/---

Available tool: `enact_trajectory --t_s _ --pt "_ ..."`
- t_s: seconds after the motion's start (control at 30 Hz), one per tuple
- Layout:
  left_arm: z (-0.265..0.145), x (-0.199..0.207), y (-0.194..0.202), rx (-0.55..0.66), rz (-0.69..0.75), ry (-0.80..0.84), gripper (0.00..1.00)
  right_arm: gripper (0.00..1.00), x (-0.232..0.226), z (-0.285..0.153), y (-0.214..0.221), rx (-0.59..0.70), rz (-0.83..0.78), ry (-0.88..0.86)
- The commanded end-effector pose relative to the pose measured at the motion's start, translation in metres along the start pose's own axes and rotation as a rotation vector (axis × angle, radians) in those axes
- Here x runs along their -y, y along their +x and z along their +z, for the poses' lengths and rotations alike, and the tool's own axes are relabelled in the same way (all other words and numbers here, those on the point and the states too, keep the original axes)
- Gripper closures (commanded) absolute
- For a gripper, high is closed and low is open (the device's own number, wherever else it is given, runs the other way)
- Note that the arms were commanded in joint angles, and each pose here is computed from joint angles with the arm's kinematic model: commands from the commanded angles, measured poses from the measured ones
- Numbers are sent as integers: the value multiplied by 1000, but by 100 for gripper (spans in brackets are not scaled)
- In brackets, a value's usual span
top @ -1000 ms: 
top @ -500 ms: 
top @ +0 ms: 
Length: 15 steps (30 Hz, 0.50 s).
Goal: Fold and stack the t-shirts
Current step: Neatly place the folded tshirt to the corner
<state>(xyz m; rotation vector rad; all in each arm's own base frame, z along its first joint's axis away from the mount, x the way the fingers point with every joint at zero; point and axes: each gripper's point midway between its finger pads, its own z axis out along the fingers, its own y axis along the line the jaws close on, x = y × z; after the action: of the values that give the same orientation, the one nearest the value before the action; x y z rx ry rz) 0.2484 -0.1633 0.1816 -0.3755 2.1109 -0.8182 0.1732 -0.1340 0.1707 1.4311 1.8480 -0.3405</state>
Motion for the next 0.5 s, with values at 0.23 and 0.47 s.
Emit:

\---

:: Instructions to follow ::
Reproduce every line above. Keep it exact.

:: Written solution ::
Available tool: `enact_trajectory --t_s _ --pt "_ ..."`
- t_s: seconds after the motion's start (control at 30 Hz), one per tuple
- Layout:
  left_arm: z (-0.265..0.145), x (-0.199..0.207), y (-0.194..0.202), rx (-0.55..0.66), rz (-0.69..0.75), ry (-0.80..0.84), gripper (0.00..1.00)
  right_arm: gripper (0.00..1.00), x (-0.232..0.226), z (-0.285..0.153), y (-0.214..0.221), rx (-0.59..0.70), rz (-0.83..0.78), ry (-0.88..0.86)
- The commanded end-effector pose relative to the pose measured at the motion's start, translation in metres along the start pose's own axes and rotation as a rotation vector (axis × angle, radians) in those axes
- Here x runs along their -y, y along their +x and z along their +z, for the poses' lengths and rotations alike, and the tool's own axes are relabelled in the same way (all other words and numbers here, those on the point and the states too, keep the original axes)
- Gripper closures (commanded) absolute
- For a gripper, high is closed and low is open (the device's own number, wherever else it is given, runs the other way)
- Note that the arms were commanded in joint angles, and each pose here is computed from joint angles with the arm's kinematic model: commands from the commanded angles, measured poses from the measured ones
- Numbers are sent as integers: the value multiplied by 1000, but by 100 for gripper (spans in brackets are not scaled)
- In brackets, a value's usual span
top @ -1000 ms: 
top @ -500 ms: 
top @ +0 ms: 
Length: 15 steps (30 Hz, 0.50 s).
Goal: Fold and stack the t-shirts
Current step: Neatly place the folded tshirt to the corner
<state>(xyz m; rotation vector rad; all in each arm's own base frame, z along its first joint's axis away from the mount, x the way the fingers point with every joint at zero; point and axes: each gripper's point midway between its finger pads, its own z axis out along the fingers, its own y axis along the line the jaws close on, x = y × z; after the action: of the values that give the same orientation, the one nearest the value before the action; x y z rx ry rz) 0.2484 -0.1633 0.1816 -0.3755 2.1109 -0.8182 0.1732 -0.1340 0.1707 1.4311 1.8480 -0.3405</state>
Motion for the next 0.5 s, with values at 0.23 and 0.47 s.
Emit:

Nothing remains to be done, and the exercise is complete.